**Exercise description**
Within the listing below, how many lines feature the word "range"? Reply with only that number.

**Supplied information**

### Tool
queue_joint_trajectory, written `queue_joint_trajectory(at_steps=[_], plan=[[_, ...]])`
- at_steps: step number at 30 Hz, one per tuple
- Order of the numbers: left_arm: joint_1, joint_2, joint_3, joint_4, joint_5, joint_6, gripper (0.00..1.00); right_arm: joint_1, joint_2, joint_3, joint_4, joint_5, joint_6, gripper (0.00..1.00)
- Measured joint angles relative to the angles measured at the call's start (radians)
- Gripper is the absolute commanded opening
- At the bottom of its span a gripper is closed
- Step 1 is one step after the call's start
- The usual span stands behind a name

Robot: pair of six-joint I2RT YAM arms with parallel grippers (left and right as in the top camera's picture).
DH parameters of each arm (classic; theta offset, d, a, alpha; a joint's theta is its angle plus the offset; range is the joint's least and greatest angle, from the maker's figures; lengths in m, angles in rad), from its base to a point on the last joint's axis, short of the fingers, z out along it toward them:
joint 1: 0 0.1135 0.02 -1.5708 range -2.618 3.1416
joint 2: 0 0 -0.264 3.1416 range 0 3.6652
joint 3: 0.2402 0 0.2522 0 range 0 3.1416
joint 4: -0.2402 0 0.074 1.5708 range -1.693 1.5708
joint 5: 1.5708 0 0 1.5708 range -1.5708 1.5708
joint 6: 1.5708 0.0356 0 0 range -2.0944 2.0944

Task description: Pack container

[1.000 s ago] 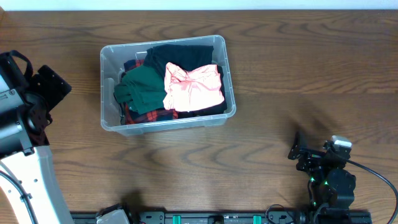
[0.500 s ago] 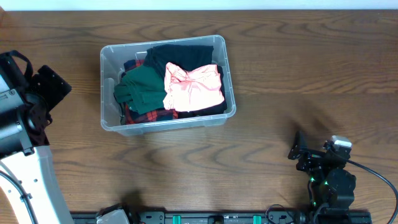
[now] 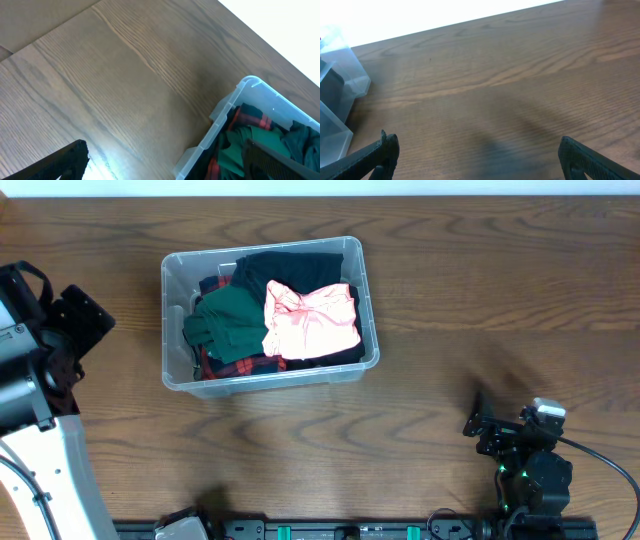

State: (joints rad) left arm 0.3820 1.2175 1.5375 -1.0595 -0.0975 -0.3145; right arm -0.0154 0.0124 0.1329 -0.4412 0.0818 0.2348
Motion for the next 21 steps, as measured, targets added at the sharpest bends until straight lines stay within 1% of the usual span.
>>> queue_joint_trajectory(at_steps=[5, 10, 12, 16, 21], plan=[[-0.049, -0.098, -0.017, -0.002, -0.012, 0.017, 0.98, 0.000, 0.000, 0.000, 0.000, 0.000, 0.000, 0.99], [-0.140, -0.253, -0.088, 0.084, -0.014, 0.106, 0.98, 0.000, 0.000, 0.000, 0.000, 0.000, 0.000, 0.99], [-0.166, -0.305, -0.144, 0.125, -0.014, 0.133, 0.98, 0.000, 0.000, 0.000, 0.001, 0.000, 0.000, 0.99], [-0.207, -0.418, -0.320, 0.242, -0.010, 0.177, 0.98, 0.000, 0.000, 0.000, 0.001, 0.000, 0.000, 0.99], [-0.215, -0.564, -0.566, 0.396, 0.046, 0.236, 0.98, 0.000, 0.000, -0.001, 0.001, 0.000, 0.000, 0.99]])
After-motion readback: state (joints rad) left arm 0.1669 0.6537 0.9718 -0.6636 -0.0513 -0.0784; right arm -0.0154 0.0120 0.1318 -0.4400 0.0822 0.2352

**Problem solution**
7